"Where does it come from?" asked Malipieri, suddenly, in the hope of an unguarded answer.

"From heaven," answered Toto without hesitation; "and everything that falls from heaven is good," he added, quoting an ancient proverb.

"What would happen if we closed the entrance, so that it could not get in at all?"

"The book of wisdom," Toto replied, "is buried under Pasquino. How should I know what would happen?"

"You know a good many things, my friend."

Malipieri understood that the man would not say more, and led the way out.

"Good-bye, grandpapa," growled Toto, waving his hairy hand towards the well. "Who knows whether we shall meet again?"

They went on, and in due time emerged into the upper air. It was raining heavily, as Toto had guessed, and before they had reached the other end of the courtyard they were drenched. But it was a relief to be out of doors, and Malipieri breathed the fresh air with keen delight, as a thirsty man drinks. The rain poured down steadily and ran in rivers along the paved gutters, and roared into the openings that carried it off. Malipieri could not help thinking how it must be roaring now, far down at the bottom of the old shaft, led thither through deep-buried and long-forgotten channels.

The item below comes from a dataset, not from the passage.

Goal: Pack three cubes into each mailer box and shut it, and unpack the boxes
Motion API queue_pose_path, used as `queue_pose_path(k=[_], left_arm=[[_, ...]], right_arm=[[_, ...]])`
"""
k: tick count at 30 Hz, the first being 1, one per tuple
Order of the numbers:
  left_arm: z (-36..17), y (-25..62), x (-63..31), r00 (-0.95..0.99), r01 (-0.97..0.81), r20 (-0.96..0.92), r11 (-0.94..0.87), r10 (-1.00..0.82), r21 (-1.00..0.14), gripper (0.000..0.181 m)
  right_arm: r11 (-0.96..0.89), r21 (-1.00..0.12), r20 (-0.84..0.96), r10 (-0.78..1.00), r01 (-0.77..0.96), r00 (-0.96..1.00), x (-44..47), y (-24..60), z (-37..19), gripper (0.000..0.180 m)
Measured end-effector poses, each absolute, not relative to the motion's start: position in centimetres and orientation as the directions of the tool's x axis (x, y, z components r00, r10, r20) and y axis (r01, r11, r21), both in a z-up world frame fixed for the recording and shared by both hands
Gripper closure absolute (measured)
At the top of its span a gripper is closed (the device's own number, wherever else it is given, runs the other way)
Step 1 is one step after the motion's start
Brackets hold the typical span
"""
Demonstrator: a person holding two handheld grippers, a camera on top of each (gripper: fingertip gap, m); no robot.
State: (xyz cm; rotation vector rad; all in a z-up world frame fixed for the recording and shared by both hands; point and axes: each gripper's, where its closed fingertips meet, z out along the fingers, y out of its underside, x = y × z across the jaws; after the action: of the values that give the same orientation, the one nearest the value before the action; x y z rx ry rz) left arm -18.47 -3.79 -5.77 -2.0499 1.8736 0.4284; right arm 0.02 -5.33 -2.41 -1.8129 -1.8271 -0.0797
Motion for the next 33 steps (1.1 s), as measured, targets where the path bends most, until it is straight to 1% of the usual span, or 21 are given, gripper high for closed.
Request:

Upstairs, Masin was inclined to be friendly with his fellow-craftsman, and gave him dry clothes to sleep in, and bread and cheese and wine in his own room. In spite of his experiences, Masin had never known how to be suspicious. But as Malipieri looked once more at the man's stony face and indistinguishable eyes, he thought differently of his prisoner. He locked the outer door and took the key of the patent lock with him when he went to bed at last.

It does not often rain heavily in Rome, late in the spring, for any long time, but when Malipieri looked out the next morning, it was still pouring steadily, and the sky over the courtyard was uniformly grey. It is apparently a law of nature that exceptions should come when least wanted.